Но что я выиграю? Только отсрочу неизбежное. Рано или поздно муж узнает правду.
Но я все равно хочу схватиться за эту отсрочку, как за соломинку. Может, я смогу за это время найти какой-нибудь выход. Или придумаю, что делать дальше. Хотя бы попытаюсь подготовить Давида. Не хочу вываливать на него все сразу. Возможно, если выдавать информацию по частям, он сможет воспринять это спокойнее.
Чувствую себя загнанной в тупик.
Муж столько сделал для меня с дочкой. А я всего лишь должна была позаботиться о его спокойной старости.

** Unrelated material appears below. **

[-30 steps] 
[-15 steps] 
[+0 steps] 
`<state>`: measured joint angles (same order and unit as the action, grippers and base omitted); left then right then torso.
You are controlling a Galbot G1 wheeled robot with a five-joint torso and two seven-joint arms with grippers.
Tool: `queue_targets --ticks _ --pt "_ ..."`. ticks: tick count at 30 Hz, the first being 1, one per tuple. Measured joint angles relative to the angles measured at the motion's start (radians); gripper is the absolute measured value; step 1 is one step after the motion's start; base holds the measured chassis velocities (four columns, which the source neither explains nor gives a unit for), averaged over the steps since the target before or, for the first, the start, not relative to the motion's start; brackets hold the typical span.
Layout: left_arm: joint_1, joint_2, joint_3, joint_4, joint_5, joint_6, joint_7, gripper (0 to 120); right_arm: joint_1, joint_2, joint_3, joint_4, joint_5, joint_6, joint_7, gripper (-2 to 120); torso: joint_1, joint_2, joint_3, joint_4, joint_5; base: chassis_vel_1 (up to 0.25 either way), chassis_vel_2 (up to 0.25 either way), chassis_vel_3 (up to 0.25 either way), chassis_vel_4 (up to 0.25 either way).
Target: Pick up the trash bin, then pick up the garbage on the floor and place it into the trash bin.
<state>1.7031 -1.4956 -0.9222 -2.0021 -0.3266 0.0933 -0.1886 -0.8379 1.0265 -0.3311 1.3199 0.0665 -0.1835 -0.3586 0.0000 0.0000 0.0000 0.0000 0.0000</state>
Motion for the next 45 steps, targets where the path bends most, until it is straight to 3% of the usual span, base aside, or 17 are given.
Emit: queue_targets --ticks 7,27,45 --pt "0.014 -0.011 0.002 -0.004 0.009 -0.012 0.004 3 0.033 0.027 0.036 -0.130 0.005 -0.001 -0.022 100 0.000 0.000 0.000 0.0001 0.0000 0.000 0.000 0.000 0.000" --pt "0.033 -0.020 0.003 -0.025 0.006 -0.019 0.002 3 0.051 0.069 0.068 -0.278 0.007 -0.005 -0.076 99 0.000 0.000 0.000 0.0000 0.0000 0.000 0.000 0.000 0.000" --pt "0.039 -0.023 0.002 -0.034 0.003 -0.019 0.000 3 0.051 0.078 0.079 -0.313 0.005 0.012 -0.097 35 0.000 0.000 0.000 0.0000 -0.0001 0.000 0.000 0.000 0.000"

Неужели, я и с этим не справлюсь?
Но надежда умирает последней. Какая-то глупая вера в то, что все еще может наладиться, заставляет меня не складывать лапки, а продолжать грести изо всех сил.
Весь вечер кручу в голове ситуацию и так, и эдак. Неужели выхода нет?
Перед сном Даша целует в щеку читающего в кресле Давида, и я подхватываю ее на руки, чтобы уложить в кровать. На ней смешная пижамка с единорогами и пончиками. И сама она похожа на сладкий пончик с сахарной посыпкой.
Ей досталась необычная внешность. Светло - русые волосы, даже светлее чем у Германа. И светло – серые глаза, как у меня. С белой кожей без единой веснушки она кажется какой-то феей или фарфоровой куколкой.
Очень красивой и совершенно нереальной.
- Папа Давид обещал отвезти меня завтра в парк кататься на карусель, - говорит моя малышка, сонно зевая, пока я укрываю ее одеялом.